Wang summarized the phased array swept B-scan imaging characteristics corresponding to each type of defect by investigating the differences in shape, size and intensity of target pixels between voids, cracks and inclusions in weld samples [10]. Another defect recognition method, in which grayscale correlation of phased array images was realized by a gray level co-occurrence matrix, was proposed by Xie et al. [11]. Other previous works examined convolutional neural network (CNN) to characterize crack-like defects in phased array plane wave images [12]. Bevan et al. [13] explored three machine learning models (Random Forest, MobileNet and Xception) to test their efficacy on location and characterization of defects imaged by phased array.

Most prior studies have focused on automated recognition techniques using significantly large amounts of conventional NDE data (e.g., X-ray and phased array B-scan) which have been abundantly sampled over decades. This can be attributed to a compromise between the efficacy of the deep learning model and the size of training data (i.e., test signals and images for NDE). The TFM imaging approach outperforms other phased array methods in terms of the signal-to-noise ratio and distortion rate, whereas a few FMC samples have given rise to the impracticality of defect recognition and classification using CNN, ANN and other deep learning algorithms. Consequently, appropriate machine learning algorithms ought to be developed, particularly to resolve such under-sample problems.

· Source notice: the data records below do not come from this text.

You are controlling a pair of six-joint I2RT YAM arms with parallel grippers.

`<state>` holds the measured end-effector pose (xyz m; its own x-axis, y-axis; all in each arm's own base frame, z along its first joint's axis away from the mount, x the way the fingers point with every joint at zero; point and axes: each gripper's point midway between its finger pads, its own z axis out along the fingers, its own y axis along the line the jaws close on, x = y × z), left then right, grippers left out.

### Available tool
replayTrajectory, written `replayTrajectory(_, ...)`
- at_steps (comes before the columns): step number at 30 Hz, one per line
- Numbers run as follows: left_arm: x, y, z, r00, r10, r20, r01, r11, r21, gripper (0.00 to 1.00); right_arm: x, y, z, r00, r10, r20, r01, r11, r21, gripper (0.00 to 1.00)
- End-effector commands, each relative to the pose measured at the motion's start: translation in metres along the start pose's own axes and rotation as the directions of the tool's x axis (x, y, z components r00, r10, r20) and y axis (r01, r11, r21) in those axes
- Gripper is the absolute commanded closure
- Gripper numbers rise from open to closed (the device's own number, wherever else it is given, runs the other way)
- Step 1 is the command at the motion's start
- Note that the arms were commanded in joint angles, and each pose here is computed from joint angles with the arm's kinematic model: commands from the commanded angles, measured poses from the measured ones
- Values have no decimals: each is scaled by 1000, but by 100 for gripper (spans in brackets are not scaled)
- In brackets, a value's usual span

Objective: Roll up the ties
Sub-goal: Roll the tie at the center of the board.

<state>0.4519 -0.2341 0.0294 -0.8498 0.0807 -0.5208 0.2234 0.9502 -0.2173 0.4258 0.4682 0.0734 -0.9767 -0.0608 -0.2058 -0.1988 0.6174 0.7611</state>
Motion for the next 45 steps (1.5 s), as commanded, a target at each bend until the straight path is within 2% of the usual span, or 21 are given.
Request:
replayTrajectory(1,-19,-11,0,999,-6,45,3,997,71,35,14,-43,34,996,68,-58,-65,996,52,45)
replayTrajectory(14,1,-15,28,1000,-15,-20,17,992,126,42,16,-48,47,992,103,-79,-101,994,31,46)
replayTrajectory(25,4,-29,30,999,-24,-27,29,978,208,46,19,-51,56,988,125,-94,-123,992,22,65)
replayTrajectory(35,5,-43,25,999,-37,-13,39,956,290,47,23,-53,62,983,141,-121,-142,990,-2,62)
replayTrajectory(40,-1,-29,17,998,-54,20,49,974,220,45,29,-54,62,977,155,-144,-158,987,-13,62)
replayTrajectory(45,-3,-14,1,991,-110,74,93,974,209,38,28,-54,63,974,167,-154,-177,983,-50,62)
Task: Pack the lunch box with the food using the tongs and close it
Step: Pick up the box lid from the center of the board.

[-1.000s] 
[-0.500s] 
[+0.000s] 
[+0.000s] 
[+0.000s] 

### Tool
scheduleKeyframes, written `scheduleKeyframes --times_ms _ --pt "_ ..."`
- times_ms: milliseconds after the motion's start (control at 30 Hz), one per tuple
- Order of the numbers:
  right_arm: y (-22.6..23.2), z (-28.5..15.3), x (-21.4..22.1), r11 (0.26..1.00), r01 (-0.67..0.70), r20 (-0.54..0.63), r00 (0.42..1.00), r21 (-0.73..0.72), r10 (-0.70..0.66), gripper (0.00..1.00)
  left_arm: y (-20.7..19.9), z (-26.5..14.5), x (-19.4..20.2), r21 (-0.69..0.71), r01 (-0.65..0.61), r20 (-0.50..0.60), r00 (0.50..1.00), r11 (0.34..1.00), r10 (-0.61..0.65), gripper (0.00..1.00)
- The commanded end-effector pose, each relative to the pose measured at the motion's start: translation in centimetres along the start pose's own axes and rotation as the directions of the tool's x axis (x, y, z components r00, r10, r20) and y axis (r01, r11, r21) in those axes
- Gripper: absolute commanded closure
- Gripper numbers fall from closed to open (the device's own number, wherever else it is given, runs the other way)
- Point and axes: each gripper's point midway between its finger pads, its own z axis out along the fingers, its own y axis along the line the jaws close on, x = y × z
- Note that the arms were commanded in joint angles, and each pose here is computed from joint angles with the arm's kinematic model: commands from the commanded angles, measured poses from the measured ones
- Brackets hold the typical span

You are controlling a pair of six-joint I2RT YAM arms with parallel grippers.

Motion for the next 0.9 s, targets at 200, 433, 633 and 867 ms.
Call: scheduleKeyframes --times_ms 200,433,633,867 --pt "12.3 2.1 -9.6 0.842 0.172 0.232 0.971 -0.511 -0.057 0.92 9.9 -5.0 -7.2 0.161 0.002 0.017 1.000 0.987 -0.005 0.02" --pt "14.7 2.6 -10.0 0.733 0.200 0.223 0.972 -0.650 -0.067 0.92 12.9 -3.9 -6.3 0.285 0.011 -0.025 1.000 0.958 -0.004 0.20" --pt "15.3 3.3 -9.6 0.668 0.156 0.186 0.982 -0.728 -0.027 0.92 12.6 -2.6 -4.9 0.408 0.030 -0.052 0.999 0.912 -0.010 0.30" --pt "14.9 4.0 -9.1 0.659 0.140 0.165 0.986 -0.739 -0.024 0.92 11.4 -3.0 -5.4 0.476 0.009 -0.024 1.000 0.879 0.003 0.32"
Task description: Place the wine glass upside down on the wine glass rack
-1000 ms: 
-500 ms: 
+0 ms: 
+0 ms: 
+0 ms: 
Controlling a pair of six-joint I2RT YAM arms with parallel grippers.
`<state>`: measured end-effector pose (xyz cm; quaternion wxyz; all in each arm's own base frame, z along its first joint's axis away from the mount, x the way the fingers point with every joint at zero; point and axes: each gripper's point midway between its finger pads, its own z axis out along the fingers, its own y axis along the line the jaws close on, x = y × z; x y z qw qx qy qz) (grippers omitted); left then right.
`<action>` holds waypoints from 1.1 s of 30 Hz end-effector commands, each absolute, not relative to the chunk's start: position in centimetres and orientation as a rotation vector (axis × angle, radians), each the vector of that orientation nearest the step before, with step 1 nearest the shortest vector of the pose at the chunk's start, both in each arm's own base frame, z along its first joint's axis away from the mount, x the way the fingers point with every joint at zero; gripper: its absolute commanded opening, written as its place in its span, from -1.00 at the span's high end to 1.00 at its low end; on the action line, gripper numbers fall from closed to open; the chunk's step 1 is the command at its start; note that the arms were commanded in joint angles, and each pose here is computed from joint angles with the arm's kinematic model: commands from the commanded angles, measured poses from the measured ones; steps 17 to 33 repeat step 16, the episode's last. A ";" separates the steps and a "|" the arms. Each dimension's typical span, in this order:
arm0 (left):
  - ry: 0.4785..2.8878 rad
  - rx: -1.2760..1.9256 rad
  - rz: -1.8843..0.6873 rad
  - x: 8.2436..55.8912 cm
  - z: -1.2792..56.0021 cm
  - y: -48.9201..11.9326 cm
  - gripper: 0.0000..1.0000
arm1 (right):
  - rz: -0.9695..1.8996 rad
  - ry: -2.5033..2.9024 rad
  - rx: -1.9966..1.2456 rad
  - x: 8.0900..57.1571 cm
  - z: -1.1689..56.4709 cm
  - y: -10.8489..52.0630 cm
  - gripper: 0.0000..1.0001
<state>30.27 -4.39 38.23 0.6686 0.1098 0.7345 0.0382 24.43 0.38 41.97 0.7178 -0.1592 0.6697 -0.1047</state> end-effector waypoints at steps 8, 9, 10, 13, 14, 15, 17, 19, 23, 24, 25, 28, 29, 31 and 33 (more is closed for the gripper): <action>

This article aimed to propose a family of defect recognition approaches for TFM image processing and, subsequently, to investigate their efficacy in classifying different defects, by employing multiple evaluation metrics. Specifically, we fabricated a test block containing artificial defects, followed by FMC acquisition and TFM imaging to yield the training data. Next, the under-sample data expansion method was implemented to increase the number of TFM images. Histograms of oriented gradients (HOGs) were exploited to describe principal features of defects in each image. Ultimately, the classifiers of support vector machine (SVM), decision tree, K-Nearest Neighbor (KNN), and Naive Bayes were utilized to recognize the defects. A comparative study suggested that the SVM algorithm delivered the highest accuracy and preferred reliability over other classifiers, based on analysis of their accuracy rate, precision rate and recall rate and F1 score, as well as ten-fold cross-validation.

2. Experimental Setup

To conduct experiments in this study, a test block including artificial defects was designed, as shown in Figure 1. As the material of the test block, aluminum 2014 was selected and eight side drilled holes (SDHs), with diameters from 0.5 mm to 4 mm, as well as eight electric discharge machining (EDM) angled slots, with lengths of 1 mm and 2 mm, were fabricated on the specimen to emulate voids and cracks in the pipeline welds, respectively. The artificial defects were manufactured by electrical discharge machining (EDM) with a machining accuracy of ±0.1vmm. For the artificial defects, we used metrology verification to ensure the accuracy of defect dimensions. The coordinate system (x,z) of each image was determined by taking the bottom left vertex in Figure 1 as coordinate origin. For example, defect 1, for which the coordinate was (20, 15) was 20 mm from the left side of the block and 15 mm from the bottom, in order to label the spatial information of the defects. The defects used in the following study are listed in Table 1 below:

All the inspections were performed with a 64-element ultrasonic array (Imasonic, Voray-sur-l’Ognon, France) with nominal center frequency of 5 MHz, (−6 dB bandwidth 86% of the center frequency), and a pitch of 0.6 mm, as well as a commercial array controller (Peak NDT LTPA, Derby, UK).

3. Methods and Results

3.1. TFM Imaging

Conventional ultrasonic phased array testing techniques utilize delay law to allow the firing of each transmitter in a pre-set sequence, whereby the beam into a test structure can be controlled to achieve translating, steering and focusing. As a consequence of a limited number of focal points, their imaging performance is significantly dependent on the distance from each focal point (i.e., the size of coverage area is proportional to the number of focal points, in this case) [14]. Furthermore, the efficacy of defect characterization is suppressed by measurable coherent noise arising from simultaneous firings of each aperture.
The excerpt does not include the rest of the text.